RECORDED DATA -
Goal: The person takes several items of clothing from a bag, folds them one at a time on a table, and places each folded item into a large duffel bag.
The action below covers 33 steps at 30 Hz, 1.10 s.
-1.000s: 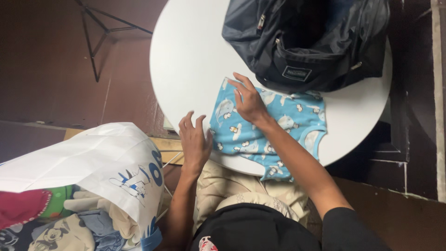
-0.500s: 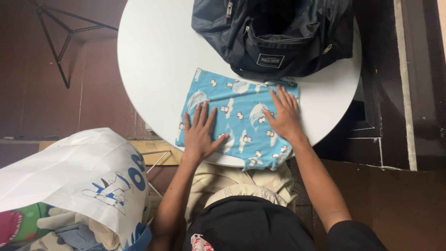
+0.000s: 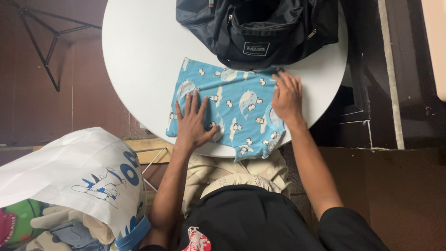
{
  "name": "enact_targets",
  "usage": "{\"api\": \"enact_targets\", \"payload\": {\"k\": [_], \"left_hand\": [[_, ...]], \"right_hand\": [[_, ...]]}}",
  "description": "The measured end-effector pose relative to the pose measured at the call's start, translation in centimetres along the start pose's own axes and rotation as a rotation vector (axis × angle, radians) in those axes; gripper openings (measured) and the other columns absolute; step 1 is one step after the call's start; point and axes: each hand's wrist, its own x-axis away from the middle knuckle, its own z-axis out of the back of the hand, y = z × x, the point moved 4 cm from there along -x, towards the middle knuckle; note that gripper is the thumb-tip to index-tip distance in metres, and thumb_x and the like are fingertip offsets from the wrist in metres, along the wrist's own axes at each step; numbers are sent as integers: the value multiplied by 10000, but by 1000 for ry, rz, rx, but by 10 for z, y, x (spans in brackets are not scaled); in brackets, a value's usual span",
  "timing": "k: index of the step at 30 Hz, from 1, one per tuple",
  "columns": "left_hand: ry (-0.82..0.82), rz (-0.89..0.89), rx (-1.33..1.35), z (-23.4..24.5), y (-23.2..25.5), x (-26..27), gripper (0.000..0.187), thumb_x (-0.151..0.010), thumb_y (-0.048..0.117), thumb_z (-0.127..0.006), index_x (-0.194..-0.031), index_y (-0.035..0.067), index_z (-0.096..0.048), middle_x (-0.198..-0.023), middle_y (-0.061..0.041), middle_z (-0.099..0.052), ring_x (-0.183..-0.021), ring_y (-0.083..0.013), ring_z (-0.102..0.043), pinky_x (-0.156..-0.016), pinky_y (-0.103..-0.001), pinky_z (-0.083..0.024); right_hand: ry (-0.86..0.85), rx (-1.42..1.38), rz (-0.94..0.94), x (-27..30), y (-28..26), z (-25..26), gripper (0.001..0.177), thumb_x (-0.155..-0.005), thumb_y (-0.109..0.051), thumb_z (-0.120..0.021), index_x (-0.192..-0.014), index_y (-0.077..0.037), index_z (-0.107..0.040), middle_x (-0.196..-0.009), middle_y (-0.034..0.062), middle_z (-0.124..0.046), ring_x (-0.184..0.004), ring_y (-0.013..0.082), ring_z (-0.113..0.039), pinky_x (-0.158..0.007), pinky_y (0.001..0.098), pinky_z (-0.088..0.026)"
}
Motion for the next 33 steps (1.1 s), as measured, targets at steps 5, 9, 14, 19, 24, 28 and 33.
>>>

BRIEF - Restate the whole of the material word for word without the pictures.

FINISHED TASK -
Goal: The person takes several items of clothing from a bag, folds them one at a time on a table, and places each folded item into a large duffel bag.
The action below covers 33 steps at 30 Hz, 1.10 s.
-1.000s: 
-0.500s: 
+0.000s: 
{
  "name": "enact_targets",
  "usage": "{\"api\": \"enact_targets\", \"payload\": {\"k\": [_], \"left_hand\": [[_, ...]], \"right_hand\": [[_, ...]]}}",
  "description": "The measured end-effector pose relative to the pose measured at the call's start, translation in centimetres along the start pose's own axes and rotation as a rotation vector (axis × angle, radians) in those axes; gripper openings (measured) and the other columns absolute; step 1 is one step after the call's start; point and axes: each hand's wrist, its own x-axis away from the middle knuckle, its own z-axis out of the back of the hand, y = z × x, the point moved 4 cm from there along -x, towards the middle knuckle; note that gripper is the thumb-tip to index-tip distance in metres, and thumb_x and the like are fingertip offsets from the wrist in metres, along the wrist's own axes at each step; numbers are sent as integers: the value multiplied by 10000, but by 1000 for ry, rz, rx, but by 10 for z, y, x (spans in brackets are not scaled); in brackets, a value's usual span",
  "timing": "k: index of the step at 30 Hz, from 1, one per tuple",
  "columns": "left_hand: ry (-0.82..0.82), rz (-0.89..0.89), rx (-1.33..1.35), z (-23.4..24.5), y (-23.2..25.5), x (-26..27), gripper (0.000..0.187), thumb_x (-0.151..0.010), thumb_y (-0.048..0.117), thumb_z (-0.127..0.006), index_x (-0.194..-0.031), index_y (-0.035..0.067), index_z (-0.096..0.048), middle_x (-0.198..-0.023), middle_y (-0.061..0.041), middle_z (-0.099..0.052), ring_x (-0.183..-0.021), ring_y (-0.083..0.013), ring_z (-0.102..0.043), pinky_x (-0.156..-0.016), pinky_y (-0.103..-0.001), pinky_z (-0.083..0.024); right_hand: ry (-0.86..0.85), rx (-1.42..1.38), rz (-0.94..0.94), x (-27..30), y (-28..26), z (-25..26), gripper (0.001..0.177), thumb_x (-0.155..-0.005), thumb_y (-0.109..0.051), thumb_z (-0.120..0.021), index_x (-0.192..-0.014), index_y (-0.077..0.037), index_z (-0.107..0.040), middle_x (-0.196..-0.009), middle_y (-0.034..0.062), middle_z (-0.124..0.046), ring_x (-0.184..0.004), ring_y (-0.013..0.082), ring_z (-0.113..0.039), pinky_x (-0.158..0.007), pinky_y (0.001..0.098), pinky_z (-0.088..0.026)"
}
Motion for the next 33 steps (1.1 s), as measured, targets at steps 5, 9, 14, 19, 24, 28 and 33.
>>>

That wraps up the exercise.